Prompt: Reproduce the listing below character for character; drop every image.

Recorded data:
========================
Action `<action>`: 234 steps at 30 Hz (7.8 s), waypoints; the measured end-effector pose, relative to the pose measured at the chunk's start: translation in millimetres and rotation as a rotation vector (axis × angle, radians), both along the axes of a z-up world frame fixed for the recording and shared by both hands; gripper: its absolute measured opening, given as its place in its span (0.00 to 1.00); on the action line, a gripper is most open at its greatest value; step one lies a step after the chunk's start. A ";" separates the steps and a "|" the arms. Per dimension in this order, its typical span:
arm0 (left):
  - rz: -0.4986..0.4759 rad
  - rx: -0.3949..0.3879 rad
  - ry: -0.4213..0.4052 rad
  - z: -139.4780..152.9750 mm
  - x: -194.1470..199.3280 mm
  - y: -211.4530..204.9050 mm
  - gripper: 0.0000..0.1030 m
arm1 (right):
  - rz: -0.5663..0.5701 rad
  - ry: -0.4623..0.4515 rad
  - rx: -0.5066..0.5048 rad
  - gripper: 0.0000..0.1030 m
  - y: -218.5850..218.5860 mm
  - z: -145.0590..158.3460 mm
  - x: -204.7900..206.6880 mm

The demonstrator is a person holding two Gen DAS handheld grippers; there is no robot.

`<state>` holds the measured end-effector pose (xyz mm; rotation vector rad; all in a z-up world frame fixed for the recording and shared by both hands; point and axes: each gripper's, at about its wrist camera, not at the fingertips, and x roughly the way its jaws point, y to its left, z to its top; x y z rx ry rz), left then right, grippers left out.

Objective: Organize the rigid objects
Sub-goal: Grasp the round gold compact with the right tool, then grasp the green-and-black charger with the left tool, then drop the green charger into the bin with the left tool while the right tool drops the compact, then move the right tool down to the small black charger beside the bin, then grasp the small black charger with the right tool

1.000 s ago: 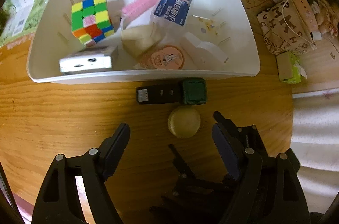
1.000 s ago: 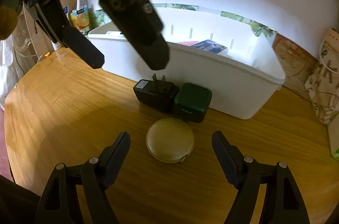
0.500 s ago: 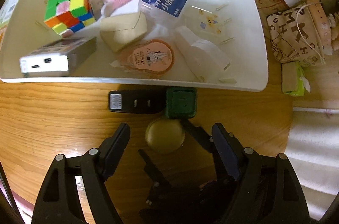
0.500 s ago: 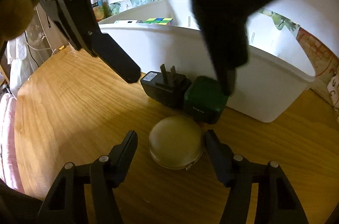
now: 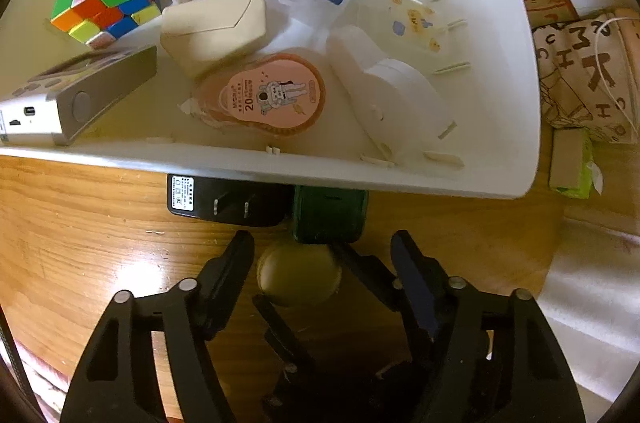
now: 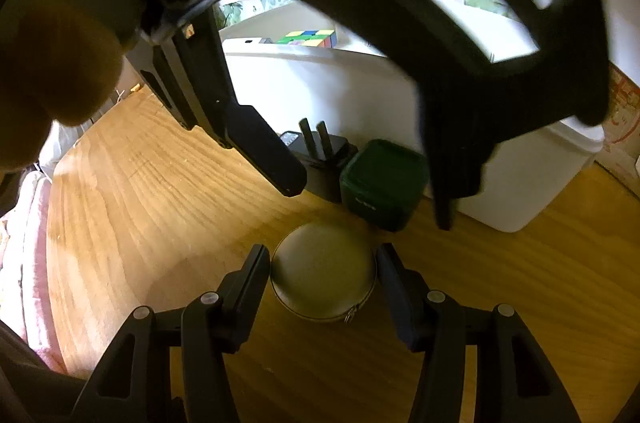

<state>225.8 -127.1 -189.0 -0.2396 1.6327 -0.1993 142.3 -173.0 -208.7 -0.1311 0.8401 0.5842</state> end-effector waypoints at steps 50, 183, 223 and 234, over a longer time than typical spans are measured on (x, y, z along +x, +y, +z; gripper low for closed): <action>0.027 -0.025 0.125 -16.4 -64.7 58.5 0.43 | -0.198 0.066 0.005 0.54 -70.4 14.5 -49.7; 0.019 0.137 -0.806 139.2 -160.4 161.2 0.72 | -0.522 0.538 0.380 0.76 -15.6 45.0 13.0; -0.360 0.048 -0.692 120.5 -91.0 225.4 0.72 | -0.829 0.342 0.111 0.61 47.1 -5.8 41.4; -0.424 0.000 -0.692 119.4 -94.4 220.9 0.72 | -0.870 0.319 0.142 0.37 46.8 0.3 29.5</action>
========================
Result of this exercise:
Action `<action>`: 234 steps at 30 Hz (7.8 s), waypoints; the measured end-effector pose, relative to the pose measured at the chunk's start: translation in millimetres and rotation as a rotation vector (axis × angle, radians), both along the axes of a z-up world frame fixed for the recording and shared by both hands; gripper: its absolute measured opening, given as its place in its span (0.00 to 1.00); on the action line, a gripper is most open at its greatest value; step one lies a step after the chunk's start. A ";" separates the steps and a "|" the arms. Per dimension in this order, its typical span:
arm0 (left):
  - rz: -0.4986..0.4759 rad
  - rx: -0.3949..0.3879 rad
  - ry: -0.4213..0.4052 rad
  - z: -139.4780..152.9750 mm
  - x: -194.1470..199.3280 mm
  - y: -211.4530..204.9050 mm
  - gripper: 0.0000..0.1030 m
arm1 (right):
  - rz: -0.5663..0.5701 rad
  - ry: -0.4623..0.4515 rad
  - rx: -0.5066..0.5048 rad
  - gripper: 0.0000..0.1030 m
  - y: -218.5850..218.5860 mm
  - z: -145.0590..158.3460 mm
  - x: -204.7900..206.6880 mm

The demonstrator is a person holding two Gen DAS handheld grippers; there is no robot.

`<state>` holds the measured end-effector pose (xyz mm; rotation vector rad; all in a z-up world frame fixed for the recording and shared by both hands; point and axes: each gripper's, at about its wrist camera, not at the fingertips, and x roughly the way its jaws point, y to its left, z to its top; x y z rx ry rz), left then right, grippers left out.

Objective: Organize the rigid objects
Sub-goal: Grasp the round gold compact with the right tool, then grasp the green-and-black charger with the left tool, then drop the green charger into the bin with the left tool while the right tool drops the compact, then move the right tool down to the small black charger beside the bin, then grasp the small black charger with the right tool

1.000 s ago: 
1.000 s ago: 
0.500 s ago: 
0.500 s ago: 
now: 
now: 

<state>225.8 -127.1 -189.0 -0.2396 1.6327 -0.1993 142.3 -173.0 -208.7 -0.1311 0.8401 0.5842</state> end-effector waypoints at steps 50, 183, 223 and 234, over a longer time than typical spans are measured on (x, y, z along +x, +y, +z; gripper low for closed): <action>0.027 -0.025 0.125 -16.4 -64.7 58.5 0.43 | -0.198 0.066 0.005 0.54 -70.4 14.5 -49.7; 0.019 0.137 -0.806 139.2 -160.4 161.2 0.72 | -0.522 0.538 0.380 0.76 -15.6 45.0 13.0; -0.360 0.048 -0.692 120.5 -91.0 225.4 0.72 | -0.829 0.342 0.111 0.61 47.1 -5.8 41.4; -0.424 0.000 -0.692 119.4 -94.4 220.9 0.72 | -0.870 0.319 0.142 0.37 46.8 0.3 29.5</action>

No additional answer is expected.